Theft quickly became the principal way that Russian computing kept pace with the West. In 1975, production began of a clone of the influential DEC PDP-11/40 minicomputer. Called the SM-4, it featured multiple video terminals and twin magnetic tape units – just like the real thing. The SM-4 so faithfully reproduced the original hardware that it even ran Unix, enabling it to run a wide range of stolen applications.
The successor to the SM-4 was the SM-1420. A cloned version of the DEC PDP-11/34+, it was produced in large numbers across the Soviet Union. The standard machine had 256kb of RAM, two 2.5MB removable disc packs, two magnetic tape drives and the ability to handle several video terminals. Predictably, the mid-1980s saw the first cloned Russian IBM PC, called the ES PEVM. It ran DOS and early versions of Windows.
LOOK-A-LIKE: The ES PEVM was a Russian copy of the IBM PC that could run DOS and versions of Windows
However, by now the West was onto the Soviets' little game. Game Over According to the book At the Abyss: An Insider's History of the Cold War by Thomas Reed – who at the time was a member of President Ronald Reagan's National Security Council – France shared vital intelligence with the US about Russia's technology stealing in 1981.
The French had recruited a KGB agent who was responsible for evaluating Western technology. Named 'Farewell' by his handlers, the agent had access to the KGB's Technology Directorate, which was stealing Western technology to study and copy. France revealed just how far the KGB had penetrated Western labs, companies and government agencies. Crucially, it also revealed the Directorate's technology wish list of things to obtain.

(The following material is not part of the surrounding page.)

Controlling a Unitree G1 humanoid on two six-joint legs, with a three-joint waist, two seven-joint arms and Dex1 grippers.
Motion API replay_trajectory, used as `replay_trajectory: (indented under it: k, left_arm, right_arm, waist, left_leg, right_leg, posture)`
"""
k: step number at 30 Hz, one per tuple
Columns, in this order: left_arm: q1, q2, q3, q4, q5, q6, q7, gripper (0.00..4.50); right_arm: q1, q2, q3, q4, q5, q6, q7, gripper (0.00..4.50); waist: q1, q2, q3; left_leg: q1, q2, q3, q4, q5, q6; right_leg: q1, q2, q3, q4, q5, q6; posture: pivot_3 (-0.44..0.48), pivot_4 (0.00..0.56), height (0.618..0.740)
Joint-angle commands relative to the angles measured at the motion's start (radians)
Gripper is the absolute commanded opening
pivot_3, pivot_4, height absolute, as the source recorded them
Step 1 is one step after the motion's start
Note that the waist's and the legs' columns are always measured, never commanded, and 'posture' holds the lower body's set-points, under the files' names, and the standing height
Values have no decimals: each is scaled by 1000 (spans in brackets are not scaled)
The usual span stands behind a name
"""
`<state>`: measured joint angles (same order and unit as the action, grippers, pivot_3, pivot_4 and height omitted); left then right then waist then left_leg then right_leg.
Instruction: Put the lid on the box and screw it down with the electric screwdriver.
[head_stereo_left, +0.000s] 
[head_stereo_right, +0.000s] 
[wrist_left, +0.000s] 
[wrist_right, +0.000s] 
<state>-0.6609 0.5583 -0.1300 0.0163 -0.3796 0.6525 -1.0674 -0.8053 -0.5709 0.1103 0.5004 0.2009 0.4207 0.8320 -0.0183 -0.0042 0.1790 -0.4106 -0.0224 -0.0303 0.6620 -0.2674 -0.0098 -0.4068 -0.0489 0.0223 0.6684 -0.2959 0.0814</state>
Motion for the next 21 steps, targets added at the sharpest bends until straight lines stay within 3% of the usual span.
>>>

Now that the West knew about what was happening, what should they do about it? Reagan asked Bill Casey, his Director of Central Intelligence, for ideas. The plan he hatched allowed the KGB to steal whatever it liked – after certain subtle modifications had been made. From this point on, stolen microprocessors would for some reason spontaneously fail months or even years after deployment.
Stolen operating systems and applications contained time-delayed bugs that would make vital computers malfunction after months of perfect service. US intelligence also allowed the Soviets to steal faked 'secrets' about stealth and space defence technologies in an attempt to have them incorporated pointlessly into military projects.
In the early 1980s, the Russians were constructing a trans-Siberian oil pipeline, and needed an automated system to properly manage it. Softening attitudes allowed them to legitimately purchase older models of computers on the open market. They then approached the American authorities for permission to buy the necessary software. When the US refused, the KGB stole the application.
However, the software they stole had been doctored to go haywire after a while. It would open valves unexpectedly and set pressures too high for the pipeline's welds. When the explosion came, US seismologists measured the blast at three kilotons.
According to Reed's book, the Soviets were now unsure which of their key systems they could trust. During 1984 and 1985, the US consolidated their position by arresting and expelling large numbers of suspected KGB agents, effectively stemming the flow of technology and intelligence.
With domestic computers seriously underpowered, stolen Western technology randomly poisoned and President Reagan announcing his ambitious 'Star Wars' missile defence shield, the USSR now faced uncertainty as a second-class superpower.
With the country's infrastructure falling into disarray, people were beginning to voice dissent, as were politicians such as Mikhail Gorbachev and Boris Yeltsin. The USSR was starting to disintegrate – and decades of stealing Western technology instead of growing a native Soviet computing industry was partly responsible.